[Stored dataset items]
***
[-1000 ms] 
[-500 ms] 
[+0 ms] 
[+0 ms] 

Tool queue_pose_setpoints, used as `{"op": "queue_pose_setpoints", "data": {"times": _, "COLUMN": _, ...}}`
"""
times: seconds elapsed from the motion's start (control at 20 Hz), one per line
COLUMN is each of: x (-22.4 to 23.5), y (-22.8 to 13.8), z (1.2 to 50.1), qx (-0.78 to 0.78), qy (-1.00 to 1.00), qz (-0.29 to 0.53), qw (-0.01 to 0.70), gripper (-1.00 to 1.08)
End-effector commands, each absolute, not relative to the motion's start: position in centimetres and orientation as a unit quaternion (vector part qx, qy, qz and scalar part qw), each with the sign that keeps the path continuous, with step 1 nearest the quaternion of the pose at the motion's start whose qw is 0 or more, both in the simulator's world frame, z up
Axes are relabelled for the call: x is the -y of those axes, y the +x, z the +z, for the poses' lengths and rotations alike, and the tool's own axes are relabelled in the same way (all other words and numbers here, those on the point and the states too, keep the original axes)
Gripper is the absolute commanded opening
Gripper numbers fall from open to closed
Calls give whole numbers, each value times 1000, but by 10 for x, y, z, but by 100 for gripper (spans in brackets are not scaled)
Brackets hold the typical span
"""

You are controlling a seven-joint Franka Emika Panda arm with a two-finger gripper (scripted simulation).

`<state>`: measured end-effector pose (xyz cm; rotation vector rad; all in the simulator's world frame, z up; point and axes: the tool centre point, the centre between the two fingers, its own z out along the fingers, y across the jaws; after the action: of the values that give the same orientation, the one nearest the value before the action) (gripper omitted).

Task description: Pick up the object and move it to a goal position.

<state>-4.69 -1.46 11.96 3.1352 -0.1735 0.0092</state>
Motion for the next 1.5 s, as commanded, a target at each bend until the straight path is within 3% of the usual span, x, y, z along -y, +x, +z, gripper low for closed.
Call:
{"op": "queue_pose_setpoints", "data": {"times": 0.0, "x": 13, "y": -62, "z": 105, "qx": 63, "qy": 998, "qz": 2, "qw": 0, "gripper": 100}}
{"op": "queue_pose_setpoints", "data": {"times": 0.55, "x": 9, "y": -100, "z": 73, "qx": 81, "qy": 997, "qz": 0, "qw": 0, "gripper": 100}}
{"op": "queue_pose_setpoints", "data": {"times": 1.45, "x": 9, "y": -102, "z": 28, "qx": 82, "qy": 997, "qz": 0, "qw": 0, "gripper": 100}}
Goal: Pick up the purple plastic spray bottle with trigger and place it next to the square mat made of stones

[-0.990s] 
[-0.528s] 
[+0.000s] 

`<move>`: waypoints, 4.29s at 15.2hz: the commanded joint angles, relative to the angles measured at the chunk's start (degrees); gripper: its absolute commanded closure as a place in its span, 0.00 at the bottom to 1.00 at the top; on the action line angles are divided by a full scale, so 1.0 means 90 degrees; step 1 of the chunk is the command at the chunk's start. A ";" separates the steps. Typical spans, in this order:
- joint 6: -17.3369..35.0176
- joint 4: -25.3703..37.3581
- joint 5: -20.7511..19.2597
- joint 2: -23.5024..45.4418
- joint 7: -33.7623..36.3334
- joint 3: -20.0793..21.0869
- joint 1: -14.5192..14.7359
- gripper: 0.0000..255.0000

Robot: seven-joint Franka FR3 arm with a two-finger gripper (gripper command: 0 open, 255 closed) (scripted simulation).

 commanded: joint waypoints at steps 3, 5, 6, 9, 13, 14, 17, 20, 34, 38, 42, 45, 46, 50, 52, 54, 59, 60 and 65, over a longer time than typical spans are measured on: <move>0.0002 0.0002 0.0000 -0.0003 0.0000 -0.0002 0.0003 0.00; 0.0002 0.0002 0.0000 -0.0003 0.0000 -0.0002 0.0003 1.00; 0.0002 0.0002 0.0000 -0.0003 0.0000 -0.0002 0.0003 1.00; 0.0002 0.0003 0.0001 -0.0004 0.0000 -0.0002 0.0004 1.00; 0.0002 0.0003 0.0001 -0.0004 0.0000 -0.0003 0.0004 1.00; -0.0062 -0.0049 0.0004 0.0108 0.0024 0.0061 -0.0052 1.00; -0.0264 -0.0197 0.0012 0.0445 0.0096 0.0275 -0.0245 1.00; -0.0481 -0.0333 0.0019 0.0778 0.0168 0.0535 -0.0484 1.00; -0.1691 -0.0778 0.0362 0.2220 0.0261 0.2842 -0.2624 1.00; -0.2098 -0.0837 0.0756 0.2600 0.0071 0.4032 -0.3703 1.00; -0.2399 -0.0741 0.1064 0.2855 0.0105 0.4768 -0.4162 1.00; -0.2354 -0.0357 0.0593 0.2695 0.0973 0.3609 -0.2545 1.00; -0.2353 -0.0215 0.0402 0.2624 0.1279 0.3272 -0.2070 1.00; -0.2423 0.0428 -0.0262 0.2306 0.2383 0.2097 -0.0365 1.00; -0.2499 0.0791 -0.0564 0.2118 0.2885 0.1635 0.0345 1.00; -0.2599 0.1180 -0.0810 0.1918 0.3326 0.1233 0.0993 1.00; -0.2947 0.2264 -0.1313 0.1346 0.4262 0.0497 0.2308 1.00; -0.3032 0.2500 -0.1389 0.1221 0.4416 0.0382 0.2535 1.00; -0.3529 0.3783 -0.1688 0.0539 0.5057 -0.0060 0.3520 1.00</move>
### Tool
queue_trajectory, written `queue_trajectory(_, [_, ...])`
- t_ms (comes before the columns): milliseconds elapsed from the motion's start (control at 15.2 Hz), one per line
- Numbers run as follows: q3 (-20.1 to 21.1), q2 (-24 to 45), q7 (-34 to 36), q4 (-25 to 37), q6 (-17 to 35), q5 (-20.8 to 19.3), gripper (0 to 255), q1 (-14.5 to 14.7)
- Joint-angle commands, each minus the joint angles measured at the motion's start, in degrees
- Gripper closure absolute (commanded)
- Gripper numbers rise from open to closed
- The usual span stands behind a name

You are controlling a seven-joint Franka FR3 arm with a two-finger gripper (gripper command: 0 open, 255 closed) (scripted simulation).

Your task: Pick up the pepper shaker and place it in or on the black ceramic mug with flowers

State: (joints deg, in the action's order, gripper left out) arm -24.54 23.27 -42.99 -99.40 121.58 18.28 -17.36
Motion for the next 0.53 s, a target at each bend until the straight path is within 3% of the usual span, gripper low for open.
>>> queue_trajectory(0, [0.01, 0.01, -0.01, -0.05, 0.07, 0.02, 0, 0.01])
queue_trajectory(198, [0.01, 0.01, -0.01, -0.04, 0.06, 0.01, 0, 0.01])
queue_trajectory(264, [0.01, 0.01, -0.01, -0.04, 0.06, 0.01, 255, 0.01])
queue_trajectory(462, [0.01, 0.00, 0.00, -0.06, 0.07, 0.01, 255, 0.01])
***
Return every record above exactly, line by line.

▶ SOLVED EXERCISE
[-1000 ms] 
[-500 ms] 
[+0 ms] 
[+0 ms] 

Tool queue_pose_setpoints, used as `{"op": "queue_pose_setpoints", "data": {"times": _, "COLUMN": _, ...}}`
"""
times: seconds elapsed from the motion's start (control at 20 Hz), one per line
COLUMN is each of: x (-22.4 to 23.5), y (-22.8 to 13.8), z (1.2 to 50.1), qx (-0.78 to 0.78), qy (-1.00 to 1.00), qz (-0.29 to 0.53), qw (-0.01 to 0.70), gripper (-1.00 to 1.08)
End-effector commands, each absolute, not relative to the motion's start: position in centimetres and orientation as a unit quaternion (vector part qx, qy, qz and scalar part qw), each with the sign that keeps the path continuous, with step 1 nearest the quaternion of the pose at the motion's start whose qw is 0 or more, both in the simulator's world frame, z up
Axes are relabelled for the call: x is the -y of those axes, y the +x, z the +z, for the poses' lengths and rotations alike, and the tool's own axes are relabelled in the same way (all other words and numbers here, those on the point and the states too, keep the original axes)
Gripper is the absolute commanded opening
Gripper numbers fall from open to closed
Calls give whole numbers, each value times 1000, but by 10 for x, y, z, but by 100 for gripper (spans in brackets are not scaled)
Brackets hold the typical span
"""

You are controlling a seven-joint Franka Emika Panda arm with a two-finger gripper (scripted simulation).

`<state>`: measured end-effector pose (xyz cm; rotation vector rad; all in the simulator's world frame, z up; point and axes: the tool centre point, the centre between the two fingers, its own z out along the fingers, y across the jaws; after the action: of the values that give the same orientation, the one nearest the value before the action) (gripper omitted).

Task description: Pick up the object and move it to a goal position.

<state>-4.69 -1.46 11.96 3.1352 -0.1735 0.0092</state>
Motion for the next 1.5 s, as commanded, a target at each bend until the straight path is within 3% of the usual span, x, y, z along -y, +x, +z, gripper low for closed.
Call:
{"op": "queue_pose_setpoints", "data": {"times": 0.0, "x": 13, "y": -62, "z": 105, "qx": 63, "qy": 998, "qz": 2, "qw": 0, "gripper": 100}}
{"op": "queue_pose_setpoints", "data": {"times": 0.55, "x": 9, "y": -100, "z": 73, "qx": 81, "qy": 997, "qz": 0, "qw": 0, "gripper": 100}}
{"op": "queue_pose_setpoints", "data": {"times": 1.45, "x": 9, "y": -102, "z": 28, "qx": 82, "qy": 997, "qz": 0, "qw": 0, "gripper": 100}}
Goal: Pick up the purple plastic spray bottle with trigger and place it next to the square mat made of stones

[-0.990s] 
[-0.528s] 
[+0.000s] 

`<move>`: waypoints, 4.29s at 15.2hz: the commanded joint angles, relative to the angles measured at the chunk's start (degrees); gripper: its absolute commanded closure as a place in its span, 0.00 at the bottom to 1.00 at the top; on the action line angles are divided by a full scale, so 1.0 means 90 degrees; step 1 of the chunk is the command at the chunk's start. A ";" separates the steps. Typical spans, in this order:
- joint 6: -17.3369..35.0176
- joint 4: -25.3703..37.3581
- joint 5: -20.7511..19.2597
- joint 2: -23.5024..45.4418
- joint 7: -33.7623..36.3334
- joint 3: -20.0793..21.0869
- joint 1: -14.5192..14.7359
- gripper: 0.0000..255.0000

Robot: seven-joint Franka FR3 arm with a two-finger gripper (gripper command: 0 open, 255 closed) (scripted simulation).

 commanded: joint waypoints at steps 3, 5, 6, 9, 13, 14, 17, 20, 34, 38, 42, 45, 46, 50, 52, 54, 59, 60 and 65, over a longer time than typical spans are measured on: <move>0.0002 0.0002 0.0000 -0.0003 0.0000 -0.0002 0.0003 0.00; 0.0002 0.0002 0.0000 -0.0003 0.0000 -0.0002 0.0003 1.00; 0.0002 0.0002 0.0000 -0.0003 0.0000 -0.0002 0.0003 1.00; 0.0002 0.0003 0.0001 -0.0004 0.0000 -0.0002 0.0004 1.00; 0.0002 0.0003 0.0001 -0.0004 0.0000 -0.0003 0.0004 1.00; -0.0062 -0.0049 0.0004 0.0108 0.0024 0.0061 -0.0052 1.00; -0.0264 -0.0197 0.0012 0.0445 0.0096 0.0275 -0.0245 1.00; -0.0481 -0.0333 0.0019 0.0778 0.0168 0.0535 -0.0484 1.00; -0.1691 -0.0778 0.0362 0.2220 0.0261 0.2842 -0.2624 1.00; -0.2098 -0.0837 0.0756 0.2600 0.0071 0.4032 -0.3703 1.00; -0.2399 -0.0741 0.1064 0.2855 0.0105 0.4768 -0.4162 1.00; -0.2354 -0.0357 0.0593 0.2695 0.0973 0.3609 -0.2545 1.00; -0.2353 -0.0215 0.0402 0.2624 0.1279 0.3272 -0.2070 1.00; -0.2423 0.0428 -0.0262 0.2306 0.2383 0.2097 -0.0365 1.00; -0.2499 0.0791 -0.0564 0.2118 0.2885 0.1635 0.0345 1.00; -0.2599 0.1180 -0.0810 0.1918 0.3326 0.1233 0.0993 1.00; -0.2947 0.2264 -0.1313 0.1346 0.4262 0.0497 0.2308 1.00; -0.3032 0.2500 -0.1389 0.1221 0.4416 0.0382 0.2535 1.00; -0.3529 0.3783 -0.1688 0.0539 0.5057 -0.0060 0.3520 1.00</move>
### Tool
queue_trajectory, written `queue_trajectory(_, [_, ...])`
- t_ms (comes before the columns): milliseconds elapsed from the motion's start (control at 15.2 Hz), one per line
- Numbers run as follows: q3 (-20.1 to 21.1), q2 (-24 to 45), q7 (-34 to 36), q4 (-25 to 37), q6 (-17 to 35), q5 (-20.8 to 19.3), gripper (0 to 255), q1 (-14.5 to 14.7)
- Joint-angle commands, each minus the joint angles measured at the motion's start, in degrees
- Gripper closure absolute (commanded)
- Gripper numbers rise from open to closed
- The usual span stands behind a name

You are controlling a seven-joint Franka FR3 arm with a two-finger gripper (gripper command: 0 open, 255 closed) (scripted simulation).

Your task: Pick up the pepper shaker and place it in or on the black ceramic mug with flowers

State: (joints deg, in the action's order, gripper left out) arm -24.54 23.27 -42.99 -99.40 121.58 18.28 -17.36
Motion for the next 0.53 s, a target at each bend until the straight path is within 3% of the usual span, gripper low for open.
>>> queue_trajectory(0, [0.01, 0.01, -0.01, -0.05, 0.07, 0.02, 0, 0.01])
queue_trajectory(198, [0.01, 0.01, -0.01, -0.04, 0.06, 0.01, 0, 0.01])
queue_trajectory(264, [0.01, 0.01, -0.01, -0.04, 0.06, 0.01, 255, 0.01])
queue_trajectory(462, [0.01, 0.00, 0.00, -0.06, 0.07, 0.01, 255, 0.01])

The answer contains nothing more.